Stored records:
_ _ _ _
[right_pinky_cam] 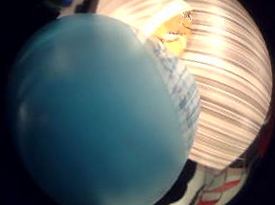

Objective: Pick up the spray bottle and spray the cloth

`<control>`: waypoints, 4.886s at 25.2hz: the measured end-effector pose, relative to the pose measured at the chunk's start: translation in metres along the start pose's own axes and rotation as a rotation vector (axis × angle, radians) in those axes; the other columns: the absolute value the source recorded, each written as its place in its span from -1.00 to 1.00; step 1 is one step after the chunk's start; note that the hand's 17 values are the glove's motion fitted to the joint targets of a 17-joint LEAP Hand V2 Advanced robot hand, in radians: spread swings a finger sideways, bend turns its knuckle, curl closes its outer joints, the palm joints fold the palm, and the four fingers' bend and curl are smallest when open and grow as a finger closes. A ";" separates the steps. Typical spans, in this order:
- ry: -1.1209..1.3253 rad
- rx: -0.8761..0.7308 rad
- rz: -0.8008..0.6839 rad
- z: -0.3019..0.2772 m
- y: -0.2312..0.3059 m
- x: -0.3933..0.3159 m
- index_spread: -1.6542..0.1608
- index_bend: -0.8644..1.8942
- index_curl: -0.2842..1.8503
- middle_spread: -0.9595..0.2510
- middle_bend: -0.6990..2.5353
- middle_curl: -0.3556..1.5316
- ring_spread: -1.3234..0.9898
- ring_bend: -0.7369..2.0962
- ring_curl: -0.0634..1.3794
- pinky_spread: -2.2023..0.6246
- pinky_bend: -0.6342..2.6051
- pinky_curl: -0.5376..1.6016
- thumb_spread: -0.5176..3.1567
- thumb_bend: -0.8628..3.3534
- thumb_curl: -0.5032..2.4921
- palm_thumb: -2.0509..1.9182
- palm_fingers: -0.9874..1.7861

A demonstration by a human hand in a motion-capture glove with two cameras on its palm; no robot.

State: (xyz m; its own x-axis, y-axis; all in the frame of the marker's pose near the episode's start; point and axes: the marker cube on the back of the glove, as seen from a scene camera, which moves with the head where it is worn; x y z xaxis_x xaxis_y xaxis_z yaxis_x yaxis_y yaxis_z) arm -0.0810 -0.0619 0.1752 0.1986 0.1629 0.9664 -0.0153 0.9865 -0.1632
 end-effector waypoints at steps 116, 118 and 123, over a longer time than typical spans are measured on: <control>0.051 -0.419 -0.409 0.160 0.066 -0.059 0.43 -0.26 -0.48 0.76 -0.42 -0.21 0.27 -0.22 -0.39 0.70 -0.34 -0.21 -0.17 -0.60 -0.27 0.50 -0.17; 0.057 -0.417 -0.408 0.160 0.065 -0.059 0.44 -0.26 -0.48 0.77 -0.42 -0.21 0.27 -0.22 -0.40 0.70 -0.34 -0.20 -0.16 -0.60 -0.27 0.50 -0.16; 0.016 -0.435 -0.342 0.162 0.067 -0.058 0.45 -0.26 -0.48 0.77 -0.43 -0.21 0.27 -0.23 -0.41 0.70 -0.34 -0.20 -0.16 -0.60 -0.28 0.50 -0.15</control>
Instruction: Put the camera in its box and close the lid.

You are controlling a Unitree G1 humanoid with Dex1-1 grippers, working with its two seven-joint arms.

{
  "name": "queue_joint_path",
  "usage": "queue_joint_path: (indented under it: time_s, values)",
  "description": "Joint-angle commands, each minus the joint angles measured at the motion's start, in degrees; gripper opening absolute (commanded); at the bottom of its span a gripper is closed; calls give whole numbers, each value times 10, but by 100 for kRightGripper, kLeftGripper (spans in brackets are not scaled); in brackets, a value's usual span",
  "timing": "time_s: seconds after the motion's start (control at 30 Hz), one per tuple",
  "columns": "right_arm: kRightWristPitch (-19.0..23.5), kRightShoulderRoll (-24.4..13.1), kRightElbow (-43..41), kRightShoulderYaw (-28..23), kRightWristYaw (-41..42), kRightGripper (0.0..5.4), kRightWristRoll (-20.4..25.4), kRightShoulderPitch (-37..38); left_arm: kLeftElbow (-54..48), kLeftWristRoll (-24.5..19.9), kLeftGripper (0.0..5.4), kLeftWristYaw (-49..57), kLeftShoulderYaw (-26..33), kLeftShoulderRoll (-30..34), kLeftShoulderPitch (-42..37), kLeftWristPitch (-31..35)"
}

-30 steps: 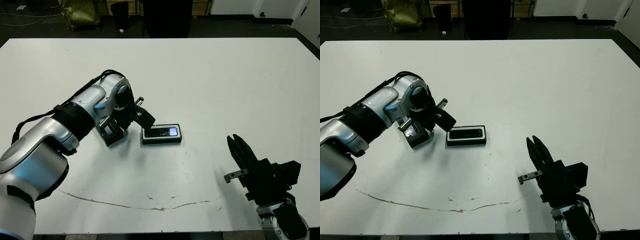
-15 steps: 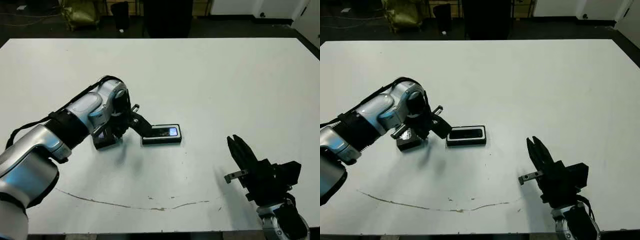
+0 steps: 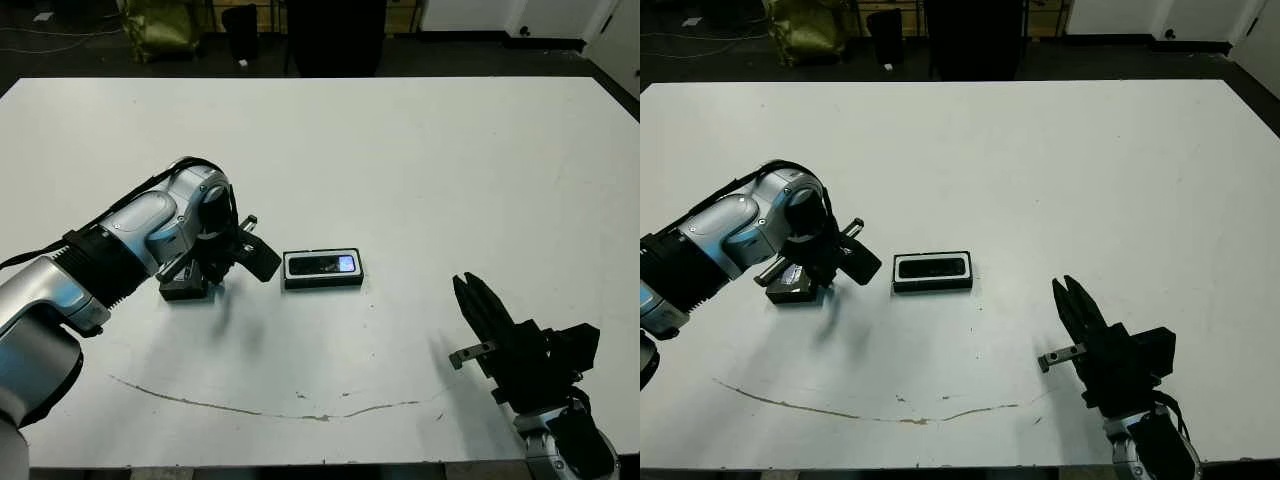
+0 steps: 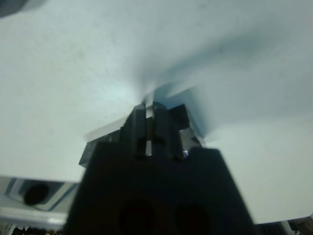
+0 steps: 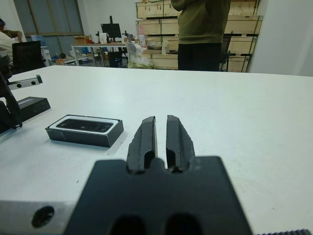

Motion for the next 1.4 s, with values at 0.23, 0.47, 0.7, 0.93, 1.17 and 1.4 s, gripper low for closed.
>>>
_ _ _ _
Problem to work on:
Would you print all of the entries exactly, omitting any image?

Task response:
[right_pinky_cam] 

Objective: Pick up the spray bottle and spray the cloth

`<control>`: waypoints, 4.886s at 25.2hz: the measured end-effector pose, relative to the pose measured at the chunk's start: translation in metres along the start pose's own axes and rotation as a rotation vector (axis × angle, radians) in those axes; the other columns: the absolute value the source recorded, each written as its place in its span from -1.00 to 1.00; step 1 is one step after the chunk's start; note that the hand's 17 values are the glove's motion fitted to the joint targets of a 17-joint LEAP Hand V2 Advanced robot hand, in radians: spread swings a finger sideways, bend turns its knuckle, curl closes its outer joints, the palm joints fold the palm, and the four fingers' bend and curl are smallest when open and grow as a finger closes. A ";" separates the steps. Typical spans, in this order:
- ry: -1.1209..1.3253 rad
- rx: -0.8761..0.7308 rad
- rz: -0.8008..0.6839 rad
- z: -0.3019..0.2772 m
- y: -0.2312..0.3059 m
- x: -0.3933..0.3159 m
- index_spread: -1.6542..0.1608
- index_bend: -0.8644..1.8942
- index_curl: -0.2842..1.8503
- middle_spread: -0.9595..0.2510
- middle_bend: -0.6990..2.5353
- middle_curl: -0.3556..1.5316
- ring_spread: -1.3234..0.9898
- ring_bend: -0.7369..2.0962
- ring_curl: -0.0634..1.3794
- pinky_spread: -2.2023..0.6246
- pinky_bend: -0.6342..2.6051
- pinky_curl: -0.5376..1.6016
- thumb_spread: -0.5176..3.1567
- thumb_bend: -0.8628..3.3534
- thumb_curl: -0.5032..2.4921
- palm_thumb: -2.0509..1.9182
- palm_fingers: -0.9874..1.7861

A demonstration by a human hand in a motion-capture glove with two cameras on its palm; no robot.

State: (xyz m; its own x-axis, y-axis; all in the frame of the marker's pose near the episode's start; point and axes: the marker cube on the back of the glove, as seen from a scene camera, which moves with the head where it is worn; x y z xaxis_x xaxis_y xaxis_z yaxis_x yaxis_y yaxis_z) arm -0.0810 -0.0619 0.1752 0.1986 0.1629 0.9664 -0.0153 0.9865 -0.1632
 end-effector waypoints at steps 116, 118 and 123, over a longer time than typical spans are measured on: <control>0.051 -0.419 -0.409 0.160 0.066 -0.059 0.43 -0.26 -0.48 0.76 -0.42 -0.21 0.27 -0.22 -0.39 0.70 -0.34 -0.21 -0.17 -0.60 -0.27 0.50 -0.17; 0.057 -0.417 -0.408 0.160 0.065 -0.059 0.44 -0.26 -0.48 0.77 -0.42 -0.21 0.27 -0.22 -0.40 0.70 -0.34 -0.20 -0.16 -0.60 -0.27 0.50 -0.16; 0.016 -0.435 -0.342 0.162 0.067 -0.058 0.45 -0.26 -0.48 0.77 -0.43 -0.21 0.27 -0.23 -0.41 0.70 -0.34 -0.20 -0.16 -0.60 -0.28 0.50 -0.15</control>
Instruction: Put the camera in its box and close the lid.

You are controlling a Unitree G1 humanoid with Dex1-1 grippers, working with its two seven-joint arms.

{
  "name": "queue_joint_path",
  "usage": "queue_joint_path: (indented under it: time_s, values)",
  "description": "Joint-angle commands, each minus the joint angles measured at the motion's start, in degrees; gripper opening absolute (commanded); at the bottom of its span a gripper is closed; calls give whole numbers, each value times 10, but by 100 for kRightGripper, kLeftGripper (spans in brackets are not scaled); in brackets, a value's usual span",
  "timing": "time_s: seconds after the motion's start (control at 30 Hz), one per tuple",
  "columns": "right_arm: kRightWristPitch (-19.0..23.5), kRightShoulderRoll (-24.4..13.1), kRightElbow (-43..41), kRightShoulderYaw (-28..23), kRightWristYaw (-41..42), kRightGripper (0.0..5.4), kRightWristRoll (-20.4..25.4), kRightShoulderPitch (-37..38); left_arm: kLeftElbow (-54..48), kLeftWristRoll (-24.5..19.9), kLeftGripper (0.0..5.4), kLeftWristYaw (-49..57), kLeftShoulderYaw (-26..33), kLeftShoulderRoll (-30..34), kLeftShoulderPitch (-42..37), kLeftWristPitch (-31..35)"
}

-30 steps: 
-15 steps: 
+0 steps: 
+0 steps: 
+0 steps: 

Motion for the next 1.4 s, with values at 0.23, 0.47, 0.7, 0.93, 1.17 and 1.4 s, gripper low for closed.
>>>

This completes the response to the exercise.